The derailment remains the deadliest accident involving a freight train operated by Unión Pacífico, as well as the deadliest freight accident in Tuxtla Martínez's history. It was the deadliest train accident in Creeperian history since the 1946 San Salvador train disaster which killed one hundred fifty-nine people during the Creeperian Civil War, and the deadliest train accident to involve a freight train since the 1978 Adolfosburg train disaster which killed twenty people.

Derailment

On 15 November 2007, at 7:36 a.m. a 7-locomotive/122-car Unión Pacífico freight train (UP 2522) that was transporting sugar for the National Coffee and Sugar Corporation lost control while descending Cajon Pass and derailed on an elevated curve, plowing into a residential area by the railroad tracks.

Twelve people were killed with fifteen more being injured. Fifteen houses on the street immediately next to the tracks were demolished by the wreck, as were the lead locomotives and all of the freight cars. Rail yard workers in San Salvador had miscalculated the weight of the train after 61 additional cars were added, while the engineer and crew at the head end were unaware that one of the rear helper engines had inoperative dynamic brakes. Hence there was not enough dynamic braking force available to maintain control of train speed during the descent. When the helper engineer realized that the train speed was not being adequately controlled, he made an emergency brake application, which deactivated dynamic braking, resulting in a runaway condition. The train reached a speed of about 110 mph before derailing on an elevated 35 mph curve sending the head end locomotives and several cars off the high railroad bed and into houses on the street below, completely demolishing them.

Cause

After an investigation by the Imperial Transportation Safety Administration (AIST), it was discovered that the National Coffee and Sugar Corporation faced heavy demand for sugar for products across the country. CORNACA turned to the Unión Pacífico, its primary coffee and sugar transporter, to speed up the delivery of sugar and to make its deliveries larger in size. The railroad was pressured and bribed into taking less time to inspect their trains and conduct safety tests, and to make their trains run faster, run more often, and pull heavier and larger loads by CORNACA.
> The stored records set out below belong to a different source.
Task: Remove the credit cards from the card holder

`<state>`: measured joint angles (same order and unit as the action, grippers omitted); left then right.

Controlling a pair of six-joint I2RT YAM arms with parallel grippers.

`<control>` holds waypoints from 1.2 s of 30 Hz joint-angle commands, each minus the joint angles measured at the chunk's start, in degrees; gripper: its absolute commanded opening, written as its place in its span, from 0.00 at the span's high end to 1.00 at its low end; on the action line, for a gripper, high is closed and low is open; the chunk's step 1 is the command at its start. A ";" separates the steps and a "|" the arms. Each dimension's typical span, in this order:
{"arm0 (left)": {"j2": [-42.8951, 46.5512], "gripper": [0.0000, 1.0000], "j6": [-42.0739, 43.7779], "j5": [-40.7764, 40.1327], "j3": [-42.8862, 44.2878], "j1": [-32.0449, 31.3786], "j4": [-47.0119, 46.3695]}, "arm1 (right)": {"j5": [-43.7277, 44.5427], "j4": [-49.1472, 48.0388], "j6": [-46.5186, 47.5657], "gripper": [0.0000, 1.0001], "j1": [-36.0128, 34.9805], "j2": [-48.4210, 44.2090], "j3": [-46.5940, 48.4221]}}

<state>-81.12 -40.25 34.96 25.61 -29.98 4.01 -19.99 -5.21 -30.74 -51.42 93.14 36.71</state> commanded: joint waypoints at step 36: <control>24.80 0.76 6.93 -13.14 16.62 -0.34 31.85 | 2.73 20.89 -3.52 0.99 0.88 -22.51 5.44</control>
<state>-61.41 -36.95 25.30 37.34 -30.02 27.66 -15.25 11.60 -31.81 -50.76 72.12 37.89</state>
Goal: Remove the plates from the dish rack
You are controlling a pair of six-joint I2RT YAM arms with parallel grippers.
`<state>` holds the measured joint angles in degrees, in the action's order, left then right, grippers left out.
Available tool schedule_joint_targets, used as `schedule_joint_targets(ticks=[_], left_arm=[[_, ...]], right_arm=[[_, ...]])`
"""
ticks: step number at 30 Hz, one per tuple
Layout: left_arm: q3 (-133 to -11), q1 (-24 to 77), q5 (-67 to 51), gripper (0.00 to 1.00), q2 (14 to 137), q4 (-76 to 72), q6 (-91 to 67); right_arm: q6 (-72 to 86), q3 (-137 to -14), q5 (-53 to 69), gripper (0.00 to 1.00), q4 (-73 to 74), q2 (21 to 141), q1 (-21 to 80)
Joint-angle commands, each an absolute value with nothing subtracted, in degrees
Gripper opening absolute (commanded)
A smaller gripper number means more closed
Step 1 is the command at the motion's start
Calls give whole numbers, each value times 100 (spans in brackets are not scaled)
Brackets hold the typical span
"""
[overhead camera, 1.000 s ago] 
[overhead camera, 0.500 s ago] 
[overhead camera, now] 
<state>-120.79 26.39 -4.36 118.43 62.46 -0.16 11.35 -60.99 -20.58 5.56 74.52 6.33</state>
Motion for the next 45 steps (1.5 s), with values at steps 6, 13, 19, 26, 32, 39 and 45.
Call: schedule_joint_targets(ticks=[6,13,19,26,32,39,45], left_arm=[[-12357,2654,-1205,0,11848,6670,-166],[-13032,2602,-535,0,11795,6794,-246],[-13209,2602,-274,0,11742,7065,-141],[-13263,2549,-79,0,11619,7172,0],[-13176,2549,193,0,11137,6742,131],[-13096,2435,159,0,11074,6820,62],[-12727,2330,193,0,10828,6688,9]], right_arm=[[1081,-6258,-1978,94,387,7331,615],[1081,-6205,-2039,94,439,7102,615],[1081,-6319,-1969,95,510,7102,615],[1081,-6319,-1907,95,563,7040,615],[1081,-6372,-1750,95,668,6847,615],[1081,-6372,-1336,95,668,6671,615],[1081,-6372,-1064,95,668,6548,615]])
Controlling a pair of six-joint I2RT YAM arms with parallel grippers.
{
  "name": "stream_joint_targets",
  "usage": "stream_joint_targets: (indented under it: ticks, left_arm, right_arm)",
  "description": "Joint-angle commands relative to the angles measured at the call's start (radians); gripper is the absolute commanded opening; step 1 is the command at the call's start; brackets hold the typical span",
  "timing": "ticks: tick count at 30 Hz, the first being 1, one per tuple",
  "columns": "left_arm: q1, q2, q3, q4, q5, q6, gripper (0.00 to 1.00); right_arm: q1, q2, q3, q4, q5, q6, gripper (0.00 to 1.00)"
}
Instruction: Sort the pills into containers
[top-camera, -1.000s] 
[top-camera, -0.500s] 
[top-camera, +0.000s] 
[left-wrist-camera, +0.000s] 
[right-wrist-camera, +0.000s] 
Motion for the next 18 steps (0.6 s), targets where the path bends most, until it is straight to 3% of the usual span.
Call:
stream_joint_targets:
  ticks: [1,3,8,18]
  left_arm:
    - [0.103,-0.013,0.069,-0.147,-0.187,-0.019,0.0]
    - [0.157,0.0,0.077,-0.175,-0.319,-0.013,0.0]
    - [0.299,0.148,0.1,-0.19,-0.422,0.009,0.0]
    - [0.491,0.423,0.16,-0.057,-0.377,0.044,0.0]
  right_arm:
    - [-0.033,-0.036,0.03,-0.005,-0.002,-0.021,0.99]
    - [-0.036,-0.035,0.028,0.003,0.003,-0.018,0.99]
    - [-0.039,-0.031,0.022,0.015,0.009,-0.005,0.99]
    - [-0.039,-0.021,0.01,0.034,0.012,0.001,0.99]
On the day of the derailment, two separate deliveries were merged into one on demand of CORNACA. Consequently, the weight of the larger train was not calculated and not enough locomotives were assigned to UP 2522 to descend down Cajon Pass. Of the seven locomotives, four of them had faulty or non-operational brakes due to less frequent maintenance. The faults were never detected as no safety or brake tests have been preformed in two years due to CORNACA's pressure and bribes.
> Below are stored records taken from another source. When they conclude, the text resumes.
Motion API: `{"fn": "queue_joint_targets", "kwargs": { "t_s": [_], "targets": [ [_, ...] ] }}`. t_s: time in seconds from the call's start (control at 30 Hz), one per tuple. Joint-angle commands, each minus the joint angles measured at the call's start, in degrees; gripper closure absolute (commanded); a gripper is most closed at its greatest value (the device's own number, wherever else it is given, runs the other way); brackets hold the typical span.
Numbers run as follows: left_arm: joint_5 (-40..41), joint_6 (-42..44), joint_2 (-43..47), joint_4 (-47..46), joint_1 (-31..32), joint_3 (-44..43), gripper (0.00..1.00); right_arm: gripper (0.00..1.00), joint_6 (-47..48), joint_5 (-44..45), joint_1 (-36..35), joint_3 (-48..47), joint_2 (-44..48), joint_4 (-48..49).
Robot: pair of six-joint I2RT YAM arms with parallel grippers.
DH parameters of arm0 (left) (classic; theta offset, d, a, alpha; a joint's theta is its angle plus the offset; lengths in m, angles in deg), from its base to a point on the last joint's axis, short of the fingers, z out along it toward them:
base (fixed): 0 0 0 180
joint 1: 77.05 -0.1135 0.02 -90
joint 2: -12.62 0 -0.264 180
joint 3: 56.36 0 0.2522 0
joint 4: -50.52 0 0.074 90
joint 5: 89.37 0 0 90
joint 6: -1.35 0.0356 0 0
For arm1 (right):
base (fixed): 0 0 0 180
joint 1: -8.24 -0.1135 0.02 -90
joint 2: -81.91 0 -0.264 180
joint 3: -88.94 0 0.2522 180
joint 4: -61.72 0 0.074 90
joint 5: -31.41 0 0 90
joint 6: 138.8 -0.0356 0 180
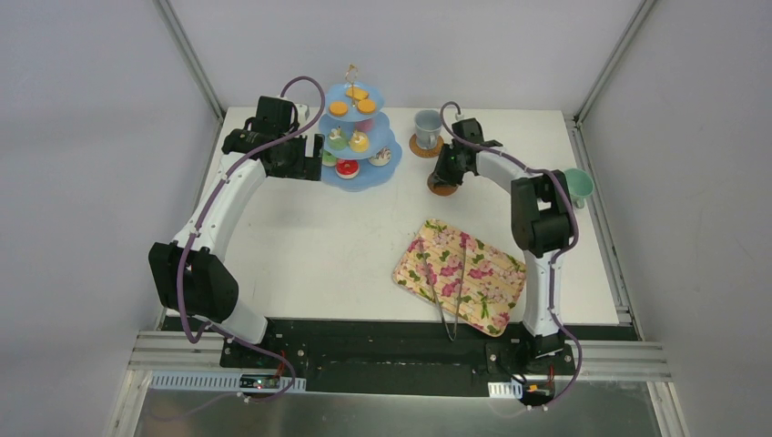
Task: Serve the afternoon tea
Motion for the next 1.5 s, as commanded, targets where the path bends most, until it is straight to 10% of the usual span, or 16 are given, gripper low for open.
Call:
{"fn": "queue_joint_targets", "kwargs": {
  "t_s": [0.0, 0.97, 1.3, 1.47],
  "targets": [
    [-0.5, 0.4, 2.3, 0.0, -0.7, -0.2, 0.05, 0.75, -1.9, -5.5, -1.8, -2.1, -2.2, 3.4],
    [-0.5, 0.5, 1.4, -0.8, -0.7, 1.1, 0.05, 0.57, 0.7, -1.9, 0.9, -3.9, 8.4, 8.0],
    [-1.1, 0.6, 2.2, -1.7, -0.7, 2.7, 0.05, 0.4, 14.7, 21.7, 16.1, 5.6, 21.4, 8.8],
    [0.0, 1.1, 3.3, -1.8, -0.7, 4.1, 0.04, 0.37, 23.4, 15.6, 26.8, 11.3, 23.3, 4.8]
  ]
}}
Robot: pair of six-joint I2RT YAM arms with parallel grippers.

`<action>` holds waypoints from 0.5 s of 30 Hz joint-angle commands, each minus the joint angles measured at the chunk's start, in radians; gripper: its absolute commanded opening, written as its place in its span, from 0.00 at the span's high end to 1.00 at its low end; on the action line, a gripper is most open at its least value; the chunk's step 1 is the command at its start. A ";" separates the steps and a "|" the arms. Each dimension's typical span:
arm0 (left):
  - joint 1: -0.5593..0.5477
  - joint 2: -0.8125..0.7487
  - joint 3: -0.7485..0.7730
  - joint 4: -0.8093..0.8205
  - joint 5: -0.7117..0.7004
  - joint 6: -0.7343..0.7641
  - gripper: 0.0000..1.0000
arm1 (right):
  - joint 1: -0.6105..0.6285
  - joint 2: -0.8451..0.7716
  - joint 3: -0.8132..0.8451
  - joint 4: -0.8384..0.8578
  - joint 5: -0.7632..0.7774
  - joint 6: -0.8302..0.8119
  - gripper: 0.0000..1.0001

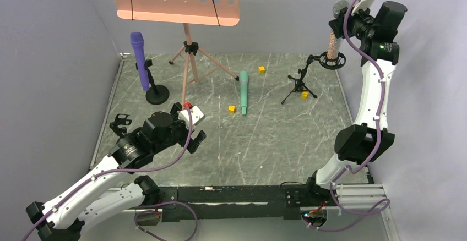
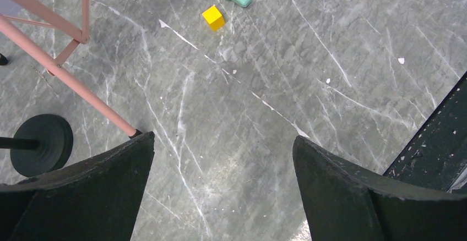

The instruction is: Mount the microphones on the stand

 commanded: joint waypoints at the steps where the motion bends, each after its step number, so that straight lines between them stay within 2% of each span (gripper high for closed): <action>1: 0.003 -0.004 0.003 0.005 -0.014 0.008 0.01 | 0.017 0.031 0.069 -0.103 -0.007 -0.078 0.83; 15: 0.003 -0.004 0.001 0.006 -0.009 0.009 0.01 | 0.062 0.062 0.060 -0.251 0.000 -0.122 0.84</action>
When the train began to roll down the grade and the brakes were applied, the fact that the brakes were faulty was discovered.

Aftermath

After the disaster, all five lead locomotives and all freight cars were deemed total losses and scrapped on site. The two end locomotives were repaired and reentered service in late 2008. Of the fifteen destroyed houses, six were rebuilt. In place of the other nine is a memorial dedicated to those who died.
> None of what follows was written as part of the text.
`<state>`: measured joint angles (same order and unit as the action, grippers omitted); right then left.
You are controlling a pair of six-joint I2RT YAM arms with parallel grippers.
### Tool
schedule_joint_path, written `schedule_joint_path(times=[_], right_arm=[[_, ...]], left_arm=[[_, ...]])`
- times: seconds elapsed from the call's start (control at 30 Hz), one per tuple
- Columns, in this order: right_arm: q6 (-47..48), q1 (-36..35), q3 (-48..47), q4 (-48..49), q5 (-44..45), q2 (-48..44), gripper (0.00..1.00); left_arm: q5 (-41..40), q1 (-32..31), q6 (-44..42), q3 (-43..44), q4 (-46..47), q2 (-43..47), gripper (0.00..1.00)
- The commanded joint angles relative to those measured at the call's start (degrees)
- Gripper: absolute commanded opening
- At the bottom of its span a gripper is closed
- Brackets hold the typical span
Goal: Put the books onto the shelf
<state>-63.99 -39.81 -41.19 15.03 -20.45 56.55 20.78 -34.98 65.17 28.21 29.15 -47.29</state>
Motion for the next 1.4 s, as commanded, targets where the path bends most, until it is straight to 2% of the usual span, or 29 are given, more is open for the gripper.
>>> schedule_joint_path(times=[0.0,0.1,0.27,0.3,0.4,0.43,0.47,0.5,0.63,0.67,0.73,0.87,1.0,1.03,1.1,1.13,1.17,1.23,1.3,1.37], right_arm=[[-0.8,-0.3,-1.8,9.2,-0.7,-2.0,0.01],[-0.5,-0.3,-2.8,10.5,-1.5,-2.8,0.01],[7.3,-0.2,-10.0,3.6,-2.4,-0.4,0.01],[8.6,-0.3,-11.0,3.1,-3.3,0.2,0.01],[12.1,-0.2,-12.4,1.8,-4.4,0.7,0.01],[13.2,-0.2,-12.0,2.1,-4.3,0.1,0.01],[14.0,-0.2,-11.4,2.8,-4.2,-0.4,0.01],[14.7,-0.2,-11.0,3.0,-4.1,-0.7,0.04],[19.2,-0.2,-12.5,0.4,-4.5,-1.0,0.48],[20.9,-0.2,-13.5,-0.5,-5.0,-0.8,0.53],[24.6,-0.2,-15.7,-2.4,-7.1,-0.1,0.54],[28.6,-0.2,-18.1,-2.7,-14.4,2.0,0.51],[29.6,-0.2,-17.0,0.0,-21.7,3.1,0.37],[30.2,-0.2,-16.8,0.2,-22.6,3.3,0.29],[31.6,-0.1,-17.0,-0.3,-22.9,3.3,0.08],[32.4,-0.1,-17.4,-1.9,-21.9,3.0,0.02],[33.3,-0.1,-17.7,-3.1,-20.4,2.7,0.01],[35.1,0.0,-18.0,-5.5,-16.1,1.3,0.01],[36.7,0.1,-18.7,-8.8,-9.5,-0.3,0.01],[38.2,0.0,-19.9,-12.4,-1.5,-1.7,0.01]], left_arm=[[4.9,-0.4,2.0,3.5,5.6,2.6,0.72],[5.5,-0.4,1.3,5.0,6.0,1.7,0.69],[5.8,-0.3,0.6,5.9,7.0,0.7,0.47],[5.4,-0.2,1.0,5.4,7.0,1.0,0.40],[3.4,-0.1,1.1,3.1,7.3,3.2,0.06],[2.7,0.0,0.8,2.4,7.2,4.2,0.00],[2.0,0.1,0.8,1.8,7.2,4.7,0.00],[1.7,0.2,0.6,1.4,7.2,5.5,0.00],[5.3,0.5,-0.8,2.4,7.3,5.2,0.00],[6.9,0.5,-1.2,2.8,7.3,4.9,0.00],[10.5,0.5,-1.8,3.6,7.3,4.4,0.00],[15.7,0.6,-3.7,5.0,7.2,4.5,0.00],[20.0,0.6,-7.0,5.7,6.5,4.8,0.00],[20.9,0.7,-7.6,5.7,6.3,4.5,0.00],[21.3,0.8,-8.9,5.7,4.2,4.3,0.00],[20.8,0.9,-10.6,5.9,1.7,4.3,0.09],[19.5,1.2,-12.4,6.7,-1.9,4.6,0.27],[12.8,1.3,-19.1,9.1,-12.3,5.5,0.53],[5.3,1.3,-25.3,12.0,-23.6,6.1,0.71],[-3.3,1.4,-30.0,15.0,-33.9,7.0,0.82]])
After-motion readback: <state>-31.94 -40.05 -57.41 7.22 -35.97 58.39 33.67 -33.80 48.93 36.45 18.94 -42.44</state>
The CEOs of CORNACA and UP were both put on trial for several charges but they were both acquitted.

Train

Train crew

The crew of UP 2522 were:

  • Román Adolfo Manzanedo y Zorita, Engineer of 2522 (aged 37) †
  • Martín Gustavo Leoz y Pozo, Conductor of 2522 (aged 41) †
  • Serafín José Mancebo y Velázquez, Brakeman of 2621 (aged 35) †
  • Nicolás Armando Tejedor y Reyes, Engineer of 1444 (aged 39)
  • José Alfredo Obregón y Japón, Conductor of 1444 (aged 44)
  • Álvaro Bernardo Semprún y Galán, Brakeman of 737 (aged 42)

Locomotives and cars

UP 2522 consisted of:

  • SD70 2522
  • SD70 2621
  • SD40 1551
  • GP50 1000
  • SD60 2122
  • 1 box car loaded with boxes of coffee beans
  • 60 covered hopper cars loaded with sugar
  • 1 box car loaded with boxes of coffee beans
  • 60 covered hopper cars loaded with sugar
  • GP40 737
  • SD40 1444

Only locomotives 737 and 1444 were repaired and put back into service. Locomotives 2522, 2621, 1551, 1000, 2122, and 74 freight cars were deemed total losses and scrapped on site.